> **TASK DESCRIPTION**: Identify all lines in the data containing the string "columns". Copy them out.

^^^^^^^^^^^^^^^^

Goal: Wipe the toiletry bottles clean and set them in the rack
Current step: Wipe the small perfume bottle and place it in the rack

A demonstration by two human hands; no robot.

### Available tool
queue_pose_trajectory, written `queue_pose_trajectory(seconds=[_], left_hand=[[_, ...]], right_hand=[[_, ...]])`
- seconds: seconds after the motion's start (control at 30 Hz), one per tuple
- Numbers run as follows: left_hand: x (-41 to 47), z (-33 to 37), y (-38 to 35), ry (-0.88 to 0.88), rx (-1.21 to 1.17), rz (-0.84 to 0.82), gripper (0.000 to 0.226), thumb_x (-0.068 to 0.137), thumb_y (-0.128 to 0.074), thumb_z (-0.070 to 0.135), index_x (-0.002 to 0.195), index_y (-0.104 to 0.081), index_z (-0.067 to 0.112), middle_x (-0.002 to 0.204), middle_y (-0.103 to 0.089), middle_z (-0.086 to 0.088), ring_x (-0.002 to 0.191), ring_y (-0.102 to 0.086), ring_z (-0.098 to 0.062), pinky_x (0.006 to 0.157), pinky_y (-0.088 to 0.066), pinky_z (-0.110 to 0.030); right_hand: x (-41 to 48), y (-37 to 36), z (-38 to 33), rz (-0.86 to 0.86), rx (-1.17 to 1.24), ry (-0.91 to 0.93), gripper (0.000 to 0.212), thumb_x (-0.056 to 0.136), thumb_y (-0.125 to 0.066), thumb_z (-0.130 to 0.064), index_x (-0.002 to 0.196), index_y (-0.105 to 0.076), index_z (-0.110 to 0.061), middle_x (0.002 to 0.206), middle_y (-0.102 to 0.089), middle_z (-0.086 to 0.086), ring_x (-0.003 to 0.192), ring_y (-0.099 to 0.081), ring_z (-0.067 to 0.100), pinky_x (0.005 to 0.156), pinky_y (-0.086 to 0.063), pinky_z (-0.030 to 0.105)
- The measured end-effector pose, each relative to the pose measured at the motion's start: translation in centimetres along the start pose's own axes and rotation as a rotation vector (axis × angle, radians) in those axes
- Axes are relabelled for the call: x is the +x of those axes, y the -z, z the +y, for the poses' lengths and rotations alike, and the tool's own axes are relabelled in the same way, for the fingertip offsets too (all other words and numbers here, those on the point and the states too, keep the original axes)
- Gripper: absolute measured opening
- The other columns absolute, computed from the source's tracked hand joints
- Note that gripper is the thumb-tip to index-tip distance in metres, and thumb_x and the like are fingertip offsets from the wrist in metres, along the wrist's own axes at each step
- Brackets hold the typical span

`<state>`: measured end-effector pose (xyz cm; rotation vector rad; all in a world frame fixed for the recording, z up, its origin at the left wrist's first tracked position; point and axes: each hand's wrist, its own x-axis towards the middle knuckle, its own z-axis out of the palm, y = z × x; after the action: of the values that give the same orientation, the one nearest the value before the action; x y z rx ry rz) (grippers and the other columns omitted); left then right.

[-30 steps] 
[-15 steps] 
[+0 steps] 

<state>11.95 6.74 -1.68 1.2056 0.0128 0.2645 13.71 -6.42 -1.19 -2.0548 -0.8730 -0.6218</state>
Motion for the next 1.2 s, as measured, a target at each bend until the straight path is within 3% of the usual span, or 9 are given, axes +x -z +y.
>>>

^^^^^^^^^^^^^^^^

> **REPLY**:
- The other columns absolute, computed from the source's tracked hand joints
`<state>`: measured end-effector pose (xyz cm; rotation vector rad; all in a world frame fixed for the recording, z up, its origin at the left wrist's first tracked position; point and axes: each hand's wrist, its own x-axis towards the middle knuckle, its own z-axis out of the palm, y = z × x; after the action: of the values that give the same orientation, the one nearest the value before the action; x y z rx ry rz) (grippers and the other columns omitted); left then right.

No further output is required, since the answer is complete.